To many, the former Brazilian President Itmar Franco was remembered only for one thing: an unfortunate photograph of him kissing and dancing with a Playboy cover girl during the 1994 Rio Carnival. Taken from below the presidential podium, it showed that the model, 27-year old Lilian Ramos was wearing only a T-shirt, and nothing else, not even a fio dental (literally, dental floss — a Brazilian euphemism for a thong).
While many dismissed that lack of underwear was a carnival tradition, the photos scandalized the Brazilian establishment, and nearly brought down the fledging Brazilian democracy. The Catholic Church condemned his behavior, while the military considered an impeachment. But Franco survived, later joking: “What was I supposed to do, lend her a pair of panties? How am I supposed to know if people are wearing underwear?”
Chosen as vice-president only to win the support in his crucial home state of Minas Gerais, Franco found himself in the hot seat when his predecessor resigned over corruption charges. He was nobody’s idea of a president; an insomniac and sufferer of many nervous ailments, he once told reporters, “I believe in ghosts and Saci-Pierre”, referring to Brazil’s mythical one-legged, pipe-smoking bogeyman.
Born premature at sea, he was often mocked as being “immature and lost at sea” throughout his presidency. While many found him as naive and neurotic as Elmer J. Fudd or Forrest Gump, he was by no means colorless. One of his hobbies was writing erotic short stories, and after he became president, the Brazilian edition of Playboy quoted a passage from one of his works.

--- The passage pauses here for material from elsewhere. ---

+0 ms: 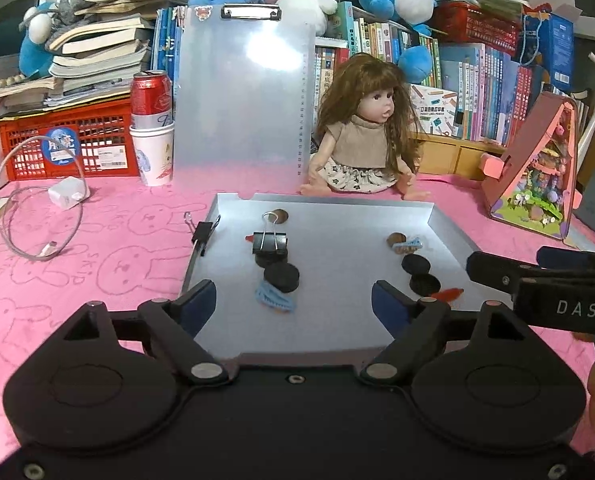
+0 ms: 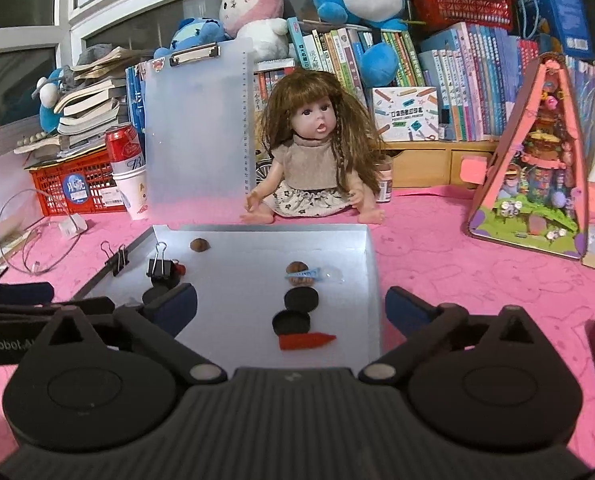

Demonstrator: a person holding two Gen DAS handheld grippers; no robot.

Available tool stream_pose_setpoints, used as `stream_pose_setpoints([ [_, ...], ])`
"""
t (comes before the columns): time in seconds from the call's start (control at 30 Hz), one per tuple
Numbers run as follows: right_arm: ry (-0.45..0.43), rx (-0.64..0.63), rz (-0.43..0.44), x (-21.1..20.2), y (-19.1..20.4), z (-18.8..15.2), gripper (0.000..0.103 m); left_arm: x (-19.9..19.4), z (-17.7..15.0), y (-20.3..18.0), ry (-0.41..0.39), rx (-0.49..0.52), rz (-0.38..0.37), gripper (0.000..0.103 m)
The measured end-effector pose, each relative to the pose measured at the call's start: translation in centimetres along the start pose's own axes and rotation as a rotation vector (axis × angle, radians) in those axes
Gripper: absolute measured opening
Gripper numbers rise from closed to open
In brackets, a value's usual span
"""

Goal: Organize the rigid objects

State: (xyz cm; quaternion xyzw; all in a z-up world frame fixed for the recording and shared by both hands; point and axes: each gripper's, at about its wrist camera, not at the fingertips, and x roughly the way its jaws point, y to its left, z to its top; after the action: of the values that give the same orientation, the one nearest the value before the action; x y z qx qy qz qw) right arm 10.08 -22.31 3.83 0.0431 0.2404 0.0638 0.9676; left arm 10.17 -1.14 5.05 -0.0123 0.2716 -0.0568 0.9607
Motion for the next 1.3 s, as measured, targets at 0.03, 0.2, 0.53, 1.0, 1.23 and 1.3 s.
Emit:
stream_pose_setpoints([
  [0.03, -0.002, 0.002, -0.004, -0.4, 0.0, -0.3, 0.103, -0.3, -0.3, 0.0, -0.004, 0.001, 0.005, 0.084],
  [0.2, -0.007, 0.019, -0.029, -1.9, -0.3, -2.0, 0.103, -1.8, -2.0, 0.0, -0.006, 0.008, 0.014, 0.085],
  [0.53, 0.044, -0.016, -0.068, -2.0, 0.2, -5.4, 0.103, -1.3, -5.3, -0.1, 0.055, 0.022, 0.064, 0.087],
  [1.0, 0.097, -0.141, -0.070, -0.6, 2.6, -7.0, 0.103, 1.0, -7.4, 0.7, 0.061, 0.007, 0.139, 0.098],
  [1.23, 0.142, -0.116, -0.043, -0.3, 2.7, -7.1, 0.103, 1.2, -7.2, 1.1, 0.077, 0.005, 0.120, 0.101],
  [1.3, 0.154, -0.100, -0.039, -0.2, 2.6, -7.1, 0.103, 1.2, -7.2, 1.1, 0.079, 0.007, 0.120, 0.101],
])
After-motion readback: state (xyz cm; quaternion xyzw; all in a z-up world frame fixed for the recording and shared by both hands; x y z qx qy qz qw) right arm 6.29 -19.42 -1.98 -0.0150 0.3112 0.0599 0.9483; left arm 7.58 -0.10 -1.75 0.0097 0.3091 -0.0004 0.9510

Yet, on the continental stage filled with cigar-chomping demagogues, drug-dealing kleptocrats and sabre-rattling caudillos, Franco remained a minor character; domestically he nonetheless presided over a pivotal time in his country’s history. A honest upright man in a country that had recently escaped military dictatorship, Franco restored the public’s belief in political system. He inherited a poor, underinvested country where the accumulated inflation was 1,800 billion percent from 1968 to 1993, and laid the groundwork for its recovery. Aided by a bright team of economists, his finance minister Fernando Henrique Cardoso created the Real Plan — a bold economic overhaul that created a new stable currency, reined inflation, slashed government spending, and raised interest rates to attract foreign capital. In a sense, Brazil’s slow revival began in Franco’s steady hands.